Download API JSON file in R and convert to dataframe


I'm trying to pull down the JSON file from the NASDAQ request URL in R but I've been unsuccessful. I've been able to craft a solution in Python but I'm really interested in finding a solution in R, if possible.

I've reached out to the NASDAQ helpdesk and accessing the data via the request API URL is not something they support.

I've seen several solutions in Stack Overflow but none of them appear to work with my particular situation. Here is the simplest attempt and the result I received:

library(jsonlite)
data <- fromJSON('https://api.nasdaq.com/api/calendar/dividends?date=2023-10-09')

Error in open.connection(con, "rb") : cannot open the connection
In addition: Warning message:
In open.connection(con, "rb") :
  InternetOpenUrl failed: 'The operation timed out'

I don't believe the above attempt is the correct approach, so I'm hoping someone sees this and has a solution that will work.
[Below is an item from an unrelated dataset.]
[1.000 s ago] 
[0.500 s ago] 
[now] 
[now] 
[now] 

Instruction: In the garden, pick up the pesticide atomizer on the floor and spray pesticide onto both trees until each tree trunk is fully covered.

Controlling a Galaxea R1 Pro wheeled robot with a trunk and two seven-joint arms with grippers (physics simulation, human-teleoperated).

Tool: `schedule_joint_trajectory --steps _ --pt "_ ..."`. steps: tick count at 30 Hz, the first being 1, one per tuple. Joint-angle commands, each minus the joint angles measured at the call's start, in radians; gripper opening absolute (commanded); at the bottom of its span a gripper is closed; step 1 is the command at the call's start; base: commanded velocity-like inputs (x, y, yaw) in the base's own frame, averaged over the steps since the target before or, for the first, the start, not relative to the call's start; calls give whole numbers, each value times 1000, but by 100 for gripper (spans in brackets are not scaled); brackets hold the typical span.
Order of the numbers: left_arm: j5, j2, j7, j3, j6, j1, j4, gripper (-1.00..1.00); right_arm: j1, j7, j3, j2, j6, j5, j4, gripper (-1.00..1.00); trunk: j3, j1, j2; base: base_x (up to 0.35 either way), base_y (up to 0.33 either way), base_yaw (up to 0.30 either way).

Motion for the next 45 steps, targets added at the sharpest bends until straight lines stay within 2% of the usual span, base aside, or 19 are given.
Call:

My expected result is the JSON file would be extracted from the request API URL (https://api.nasdaq.com/api/calendar/dividends?date=2023-10-09) and converted into an R dataframe.


Solution

  • Indeed, the site is (intentionally?) hanging on some queries based on a header.

    TL;DR

    library(httr)
    url <- 'api.nasdaq.com/api/calendar/dividends?date=2023-10-09'
    response <- GET(url, add_headers(
      `User-Agent`= "Mozilla/5.0 (X11; Ubuntu; Linux x86_64; rv:109.0) Gecko/20100101 Firefox/119.0"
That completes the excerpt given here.